(Provided data Opens)
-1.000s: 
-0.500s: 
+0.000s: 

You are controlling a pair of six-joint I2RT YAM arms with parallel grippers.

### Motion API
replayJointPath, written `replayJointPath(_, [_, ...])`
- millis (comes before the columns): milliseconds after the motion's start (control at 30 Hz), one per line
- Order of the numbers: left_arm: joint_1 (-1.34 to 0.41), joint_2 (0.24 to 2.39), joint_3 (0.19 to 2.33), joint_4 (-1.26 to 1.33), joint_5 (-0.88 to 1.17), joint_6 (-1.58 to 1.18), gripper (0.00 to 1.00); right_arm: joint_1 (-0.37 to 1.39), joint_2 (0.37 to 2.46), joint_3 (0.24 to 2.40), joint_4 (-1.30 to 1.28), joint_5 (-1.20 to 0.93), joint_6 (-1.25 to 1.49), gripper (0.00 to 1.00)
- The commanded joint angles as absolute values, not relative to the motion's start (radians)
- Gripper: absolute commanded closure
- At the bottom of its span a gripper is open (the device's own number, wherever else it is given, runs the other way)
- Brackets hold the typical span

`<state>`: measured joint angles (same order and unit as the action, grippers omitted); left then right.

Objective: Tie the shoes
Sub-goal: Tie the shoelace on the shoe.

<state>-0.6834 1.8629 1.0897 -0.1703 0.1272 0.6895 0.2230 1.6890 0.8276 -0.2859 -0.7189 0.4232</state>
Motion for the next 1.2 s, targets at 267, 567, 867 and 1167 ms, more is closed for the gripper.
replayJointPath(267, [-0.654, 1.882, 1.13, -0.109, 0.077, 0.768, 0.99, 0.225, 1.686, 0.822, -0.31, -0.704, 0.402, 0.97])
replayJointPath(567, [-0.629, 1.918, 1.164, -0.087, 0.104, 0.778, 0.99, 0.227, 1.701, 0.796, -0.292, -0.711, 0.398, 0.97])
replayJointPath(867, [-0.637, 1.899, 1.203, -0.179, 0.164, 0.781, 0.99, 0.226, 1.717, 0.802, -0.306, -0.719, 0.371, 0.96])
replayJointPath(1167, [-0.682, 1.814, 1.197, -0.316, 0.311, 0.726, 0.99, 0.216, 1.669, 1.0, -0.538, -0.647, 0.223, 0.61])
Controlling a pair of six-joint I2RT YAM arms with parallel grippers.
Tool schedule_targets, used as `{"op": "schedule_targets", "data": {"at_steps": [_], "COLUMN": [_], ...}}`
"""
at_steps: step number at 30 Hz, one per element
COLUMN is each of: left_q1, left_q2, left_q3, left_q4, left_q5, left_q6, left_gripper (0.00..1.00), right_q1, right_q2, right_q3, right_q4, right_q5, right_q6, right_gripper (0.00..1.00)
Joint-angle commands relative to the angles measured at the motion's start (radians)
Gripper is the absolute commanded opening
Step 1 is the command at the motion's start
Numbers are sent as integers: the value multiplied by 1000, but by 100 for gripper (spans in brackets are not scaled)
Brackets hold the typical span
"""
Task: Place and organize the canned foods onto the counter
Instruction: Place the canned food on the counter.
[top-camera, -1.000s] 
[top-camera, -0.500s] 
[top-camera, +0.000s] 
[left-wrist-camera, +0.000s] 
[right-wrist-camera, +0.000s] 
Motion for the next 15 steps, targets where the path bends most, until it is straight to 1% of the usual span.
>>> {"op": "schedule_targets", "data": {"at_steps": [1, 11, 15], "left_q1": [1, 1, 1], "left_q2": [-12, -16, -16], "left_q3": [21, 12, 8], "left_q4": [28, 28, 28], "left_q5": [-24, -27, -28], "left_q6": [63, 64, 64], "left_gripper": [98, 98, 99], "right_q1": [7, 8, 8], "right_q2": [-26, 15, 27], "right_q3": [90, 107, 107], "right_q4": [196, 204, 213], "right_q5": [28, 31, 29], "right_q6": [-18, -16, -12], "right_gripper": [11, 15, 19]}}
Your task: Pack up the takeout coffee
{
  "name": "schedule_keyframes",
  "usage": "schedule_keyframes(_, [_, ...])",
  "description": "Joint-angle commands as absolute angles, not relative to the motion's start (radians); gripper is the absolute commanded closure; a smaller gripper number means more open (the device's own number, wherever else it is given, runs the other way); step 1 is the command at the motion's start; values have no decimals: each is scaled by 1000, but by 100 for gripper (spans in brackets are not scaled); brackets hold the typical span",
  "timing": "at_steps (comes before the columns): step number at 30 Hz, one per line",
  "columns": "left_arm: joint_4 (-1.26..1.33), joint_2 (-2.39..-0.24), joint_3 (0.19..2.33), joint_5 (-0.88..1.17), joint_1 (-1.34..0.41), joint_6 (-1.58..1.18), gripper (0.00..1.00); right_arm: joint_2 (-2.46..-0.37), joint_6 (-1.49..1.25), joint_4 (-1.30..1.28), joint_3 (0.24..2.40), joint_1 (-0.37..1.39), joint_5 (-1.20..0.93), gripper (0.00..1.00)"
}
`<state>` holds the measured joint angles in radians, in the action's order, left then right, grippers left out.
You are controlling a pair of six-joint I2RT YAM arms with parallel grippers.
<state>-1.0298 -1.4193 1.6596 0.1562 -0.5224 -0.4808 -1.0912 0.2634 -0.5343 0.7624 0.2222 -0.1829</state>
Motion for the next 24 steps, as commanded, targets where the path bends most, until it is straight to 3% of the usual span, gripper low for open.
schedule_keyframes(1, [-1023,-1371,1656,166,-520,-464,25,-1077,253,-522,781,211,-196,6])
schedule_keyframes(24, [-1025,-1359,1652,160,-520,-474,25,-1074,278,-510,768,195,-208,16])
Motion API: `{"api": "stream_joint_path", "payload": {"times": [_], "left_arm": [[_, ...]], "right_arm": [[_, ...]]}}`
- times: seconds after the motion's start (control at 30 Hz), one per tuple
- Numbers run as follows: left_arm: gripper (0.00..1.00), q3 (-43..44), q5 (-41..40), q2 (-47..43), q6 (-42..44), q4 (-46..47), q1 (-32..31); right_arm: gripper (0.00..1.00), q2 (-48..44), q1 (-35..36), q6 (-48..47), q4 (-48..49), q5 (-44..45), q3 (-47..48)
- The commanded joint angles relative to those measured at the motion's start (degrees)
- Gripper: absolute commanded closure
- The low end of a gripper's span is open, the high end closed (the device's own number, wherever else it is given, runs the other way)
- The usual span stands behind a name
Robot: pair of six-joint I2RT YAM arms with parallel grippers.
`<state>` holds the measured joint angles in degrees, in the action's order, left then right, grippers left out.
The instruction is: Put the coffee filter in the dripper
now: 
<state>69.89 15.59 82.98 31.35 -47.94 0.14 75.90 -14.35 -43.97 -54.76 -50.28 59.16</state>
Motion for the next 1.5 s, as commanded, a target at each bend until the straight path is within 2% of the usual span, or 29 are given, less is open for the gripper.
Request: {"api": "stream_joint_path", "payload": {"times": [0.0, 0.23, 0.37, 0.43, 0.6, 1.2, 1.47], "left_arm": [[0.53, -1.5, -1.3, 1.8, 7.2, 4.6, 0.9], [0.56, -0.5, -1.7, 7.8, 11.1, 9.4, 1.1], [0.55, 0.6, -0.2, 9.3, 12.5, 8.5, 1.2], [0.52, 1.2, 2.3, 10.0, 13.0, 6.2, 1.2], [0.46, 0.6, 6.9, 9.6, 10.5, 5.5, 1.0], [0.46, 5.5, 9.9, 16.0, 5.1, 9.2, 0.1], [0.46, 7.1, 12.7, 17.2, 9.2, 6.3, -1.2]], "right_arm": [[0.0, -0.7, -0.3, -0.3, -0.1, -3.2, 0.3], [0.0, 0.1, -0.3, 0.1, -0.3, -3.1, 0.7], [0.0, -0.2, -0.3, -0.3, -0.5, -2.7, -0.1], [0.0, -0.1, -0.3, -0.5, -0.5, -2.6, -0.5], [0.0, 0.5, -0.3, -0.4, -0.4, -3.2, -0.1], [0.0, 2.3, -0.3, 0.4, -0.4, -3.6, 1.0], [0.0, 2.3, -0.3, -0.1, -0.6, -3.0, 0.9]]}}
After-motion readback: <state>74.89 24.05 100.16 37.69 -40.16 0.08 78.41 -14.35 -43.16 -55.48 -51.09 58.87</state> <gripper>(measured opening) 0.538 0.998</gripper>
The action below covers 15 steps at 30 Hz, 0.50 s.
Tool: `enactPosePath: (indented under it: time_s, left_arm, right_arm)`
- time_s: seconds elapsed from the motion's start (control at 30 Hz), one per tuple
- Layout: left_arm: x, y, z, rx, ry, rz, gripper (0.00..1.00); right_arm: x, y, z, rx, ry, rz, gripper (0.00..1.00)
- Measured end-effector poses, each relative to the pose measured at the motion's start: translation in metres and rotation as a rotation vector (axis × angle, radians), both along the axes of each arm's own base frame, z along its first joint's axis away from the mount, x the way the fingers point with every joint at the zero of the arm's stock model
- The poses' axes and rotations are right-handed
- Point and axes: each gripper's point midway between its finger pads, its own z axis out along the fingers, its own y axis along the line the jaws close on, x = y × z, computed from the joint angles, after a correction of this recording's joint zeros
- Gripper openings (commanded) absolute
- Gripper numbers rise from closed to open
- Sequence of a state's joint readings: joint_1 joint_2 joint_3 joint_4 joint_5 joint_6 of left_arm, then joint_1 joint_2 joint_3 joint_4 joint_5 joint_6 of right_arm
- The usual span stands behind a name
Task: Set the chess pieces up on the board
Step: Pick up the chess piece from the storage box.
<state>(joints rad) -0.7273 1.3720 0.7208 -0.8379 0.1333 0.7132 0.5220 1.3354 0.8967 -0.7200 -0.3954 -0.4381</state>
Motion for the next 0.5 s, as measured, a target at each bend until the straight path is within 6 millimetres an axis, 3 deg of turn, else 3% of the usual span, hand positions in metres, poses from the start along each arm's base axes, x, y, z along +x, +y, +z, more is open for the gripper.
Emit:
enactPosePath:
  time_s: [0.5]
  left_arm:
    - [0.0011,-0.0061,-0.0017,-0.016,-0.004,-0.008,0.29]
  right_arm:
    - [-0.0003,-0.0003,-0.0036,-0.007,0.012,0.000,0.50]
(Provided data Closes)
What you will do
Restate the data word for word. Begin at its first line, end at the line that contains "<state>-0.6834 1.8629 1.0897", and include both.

Solved exercise
-1.000s: 
-0.500s: 
+0.000s: 

You are controlling a pair of six-joint I2RT YAM arms with parallel grippers.

### Motion API
replayJointPath, written `replayJointPath(_, [_, ...])`
- millis (comes before the columns): milliseconds after the motion's start (control at 30 Hz), one per line
- Order of the numbers: left_arm: joint_1 (-1.34 to 0.41), joint_2 (0.24 to 2.39), joint_3 (0.19 to 2.33), joint_4 (-1.26 to 1.33), joint_5 (-0.88 to 1.17), joint_6 (-1.58 to 1.18), gripper (0.00 to 1.00); right_arm: joint_1 (-0.37 to 1.39), joint_2 (0.37 to 2.46), joint_3 (0.24 to 2.40), joint_4 (-1.30 to 1.28), joint_5 (-1.20 to 0.93), joint_6 (-1.25 to 1.49), gripper (0.00 to 1.00)
- The commanded joint angles as absolute values, not relative to the motion's start (radians)
- Gripper: absolute commanded closure
- At the bottom of its span a gripper is open (the device's own number, wherever else it is given, runs the other way)
- Brackets hold the typical span

`<state>`: measured joint angles (same order and unit as the action, grippers omitted); left then right.

Objective: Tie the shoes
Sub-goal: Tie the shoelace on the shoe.

<state>-0.6834 1.8629 1.0897 -0.1703 0.1272 0.6895 0.2230 1.6890 0.8276 -0.2859 -0.7189 0.4232</state>

The exercise calls for nothing further.